All of the data below should be set down again verbatim, without any images.

*** Opening Recorded information ***

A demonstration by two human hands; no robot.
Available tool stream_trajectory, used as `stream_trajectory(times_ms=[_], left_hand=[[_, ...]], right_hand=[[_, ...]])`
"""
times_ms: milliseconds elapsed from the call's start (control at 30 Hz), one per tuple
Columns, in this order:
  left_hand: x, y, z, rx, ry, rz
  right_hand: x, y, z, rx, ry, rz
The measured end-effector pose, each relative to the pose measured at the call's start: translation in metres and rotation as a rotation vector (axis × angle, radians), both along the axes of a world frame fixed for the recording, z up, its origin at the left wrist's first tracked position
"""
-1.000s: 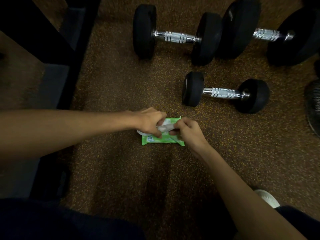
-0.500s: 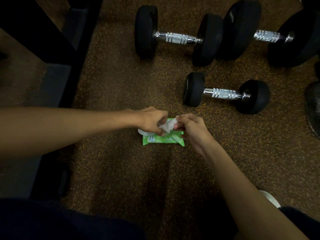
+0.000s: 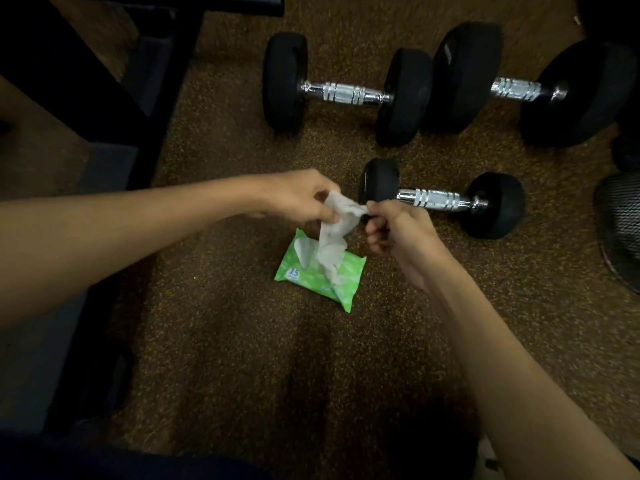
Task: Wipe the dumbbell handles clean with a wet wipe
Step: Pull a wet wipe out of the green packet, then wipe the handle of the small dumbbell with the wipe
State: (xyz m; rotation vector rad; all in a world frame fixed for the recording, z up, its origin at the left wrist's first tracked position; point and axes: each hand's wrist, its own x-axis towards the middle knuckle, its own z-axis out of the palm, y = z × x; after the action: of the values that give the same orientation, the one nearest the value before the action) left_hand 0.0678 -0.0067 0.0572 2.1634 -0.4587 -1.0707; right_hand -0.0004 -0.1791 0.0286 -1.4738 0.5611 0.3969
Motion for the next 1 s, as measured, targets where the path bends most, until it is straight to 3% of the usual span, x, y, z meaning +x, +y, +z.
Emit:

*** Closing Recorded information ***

* Exercise answer
A demonstration by two human hands; no robot.
Available tool stream_trajectory, used as `stream_trajectory(times_ms=[_], left_hand=[[_, ...]], right_hand=[[_, ...]])`
"""
times_ms: milliseconds elapsed from the call's start (control at 30 Hz), one per tuple
Columns, in this order:
  left_hand: x, y, z, rx, ry, rz
  right_hand: x, y, z, rx, ry, rz
The measured end-effector pose, each relative to the pose measured at the call's start: translation in metres and rotation as a rotation vector (axis × angle, radians), both along the axes of a world frame fixed for the recording, z up, its origin at the left wrist's first tracked position
"""
-1.000s: 
-0.500s: 
+0.000s: 
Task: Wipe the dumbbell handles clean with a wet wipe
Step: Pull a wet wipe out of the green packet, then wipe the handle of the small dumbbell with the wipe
State: (xyz m; rotation vector rad; all in a world frame fixed for the recording, z up, its origin at the left wrist's first tracked position; point and axes: each hand's wrist, its own x-axis towards the middle knuckle, its own z-axis out of the palm, y = z × x; after the action: of the values that give the same orientation, the one nearest the value before the action) left_hand 0.0678 -0.0067 0.0572 2.1634 -0.4587 -1.0707; right_hand -0.0004 -0.1791 0.0286 -1.4738 0.5611 0.3969
Motion for the next 1 s, as measured, targets where the path bends most, until it is straight to 3% of the usual span, x, y, z meaning +x, +y, +z.
Emit:

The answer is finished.